Your assignment -
What the task requires is an exact printout of the listing below, pictures excluded.

Information provided -
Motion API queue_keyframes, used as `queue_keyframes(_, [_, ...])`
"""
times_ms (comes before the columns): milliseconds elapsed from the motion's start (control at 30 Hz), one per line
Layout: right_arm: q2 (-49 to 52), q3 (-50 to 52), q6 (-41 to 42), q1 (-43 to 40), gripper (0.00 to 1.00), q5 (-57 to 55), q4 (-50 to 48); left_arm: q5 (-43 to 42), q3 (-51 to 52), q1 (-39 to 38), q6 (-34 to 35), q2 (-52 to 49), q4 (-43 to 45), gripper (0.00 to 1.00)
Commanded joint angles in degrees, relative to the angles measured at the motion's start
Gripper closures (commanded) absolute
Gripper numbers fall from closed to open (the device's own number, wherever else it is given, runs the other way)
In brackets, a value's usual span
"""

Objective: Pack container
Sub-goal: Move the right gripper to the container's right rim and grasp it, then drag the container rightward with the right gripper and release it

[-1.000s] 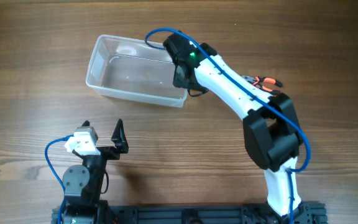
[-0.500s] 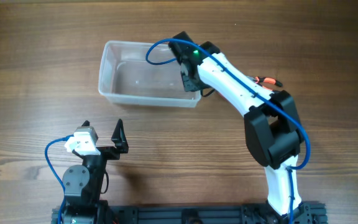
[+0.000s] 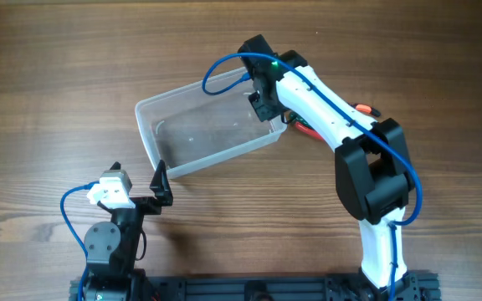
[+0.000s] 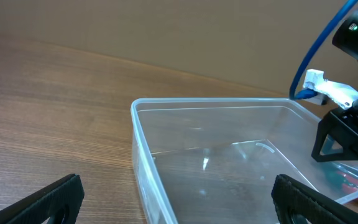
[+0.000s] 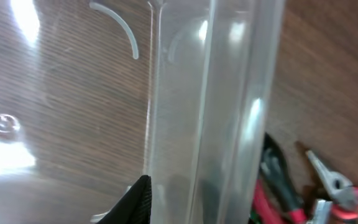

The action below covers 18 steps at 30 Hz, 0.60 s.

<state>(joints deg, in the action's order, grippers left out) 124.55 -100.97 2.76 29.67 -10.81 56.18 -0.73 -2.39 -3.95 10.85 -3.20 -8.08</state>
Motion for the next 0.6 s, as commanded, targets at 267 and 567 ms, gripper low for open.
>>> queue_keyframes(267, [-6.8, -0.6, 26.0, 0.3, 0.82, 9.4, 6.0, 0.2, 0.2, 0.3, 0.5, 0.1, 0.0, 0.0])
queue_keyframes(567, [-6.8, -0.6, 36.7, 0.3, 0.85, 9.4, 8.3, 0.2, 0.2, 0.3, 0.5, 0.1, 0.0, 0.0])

Expected answer -
Motion API queue_keyframes, used as `queue_keyframes(_, [_, ...])`
"""
times_ms (comes before the columns): milliseconds elapsed from the motion's start (control at 30 Hz), one per line
Layout: right_arm: q2 (-49 to 52), q3 (-50 to 52), q6 (-41 to 42), q1 (-43 to 40), gripper (0.00 to 1.00), q5 (-57 to 55), q4 (-50 to 48); left_arm: q5 (-43 to 42), q3 (-51 to 52), q1 (-39 to 38), q6 (-34 to 35), q2 (-52 to 49), q4 (-43 to 45), gripper (0.00 to 1.00)
Commanded joint angles in degrees, relative to the angles measured at the motion's start
Gripper closures (commanded) absolute
Gripper numbers fall from closed to open (the device's own number, wherever else it is given, runs the other way)
In brackets, a value's usual span
"""

Objective: Pack container
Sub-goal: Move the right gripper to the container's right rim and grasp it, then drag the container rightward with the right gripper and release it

[-1.000s] 
[-0.500s] 
[+0.000s] 
[+0.000s] 
[+0.000s] 

The action below covers 18 steps at 30 Hz, 0.60 s.

<state>(joints deg, in the action's order, grippers left out) 124.55 -100.97 2.76 29.67 -10.81 56.18 -0.73 -2.39 -3.95 10.85 -3.20 -8.08</state>
Motion for the next 0.6 s, as commanded, targets at 267 and 567 ms, gripper low for open.
>>> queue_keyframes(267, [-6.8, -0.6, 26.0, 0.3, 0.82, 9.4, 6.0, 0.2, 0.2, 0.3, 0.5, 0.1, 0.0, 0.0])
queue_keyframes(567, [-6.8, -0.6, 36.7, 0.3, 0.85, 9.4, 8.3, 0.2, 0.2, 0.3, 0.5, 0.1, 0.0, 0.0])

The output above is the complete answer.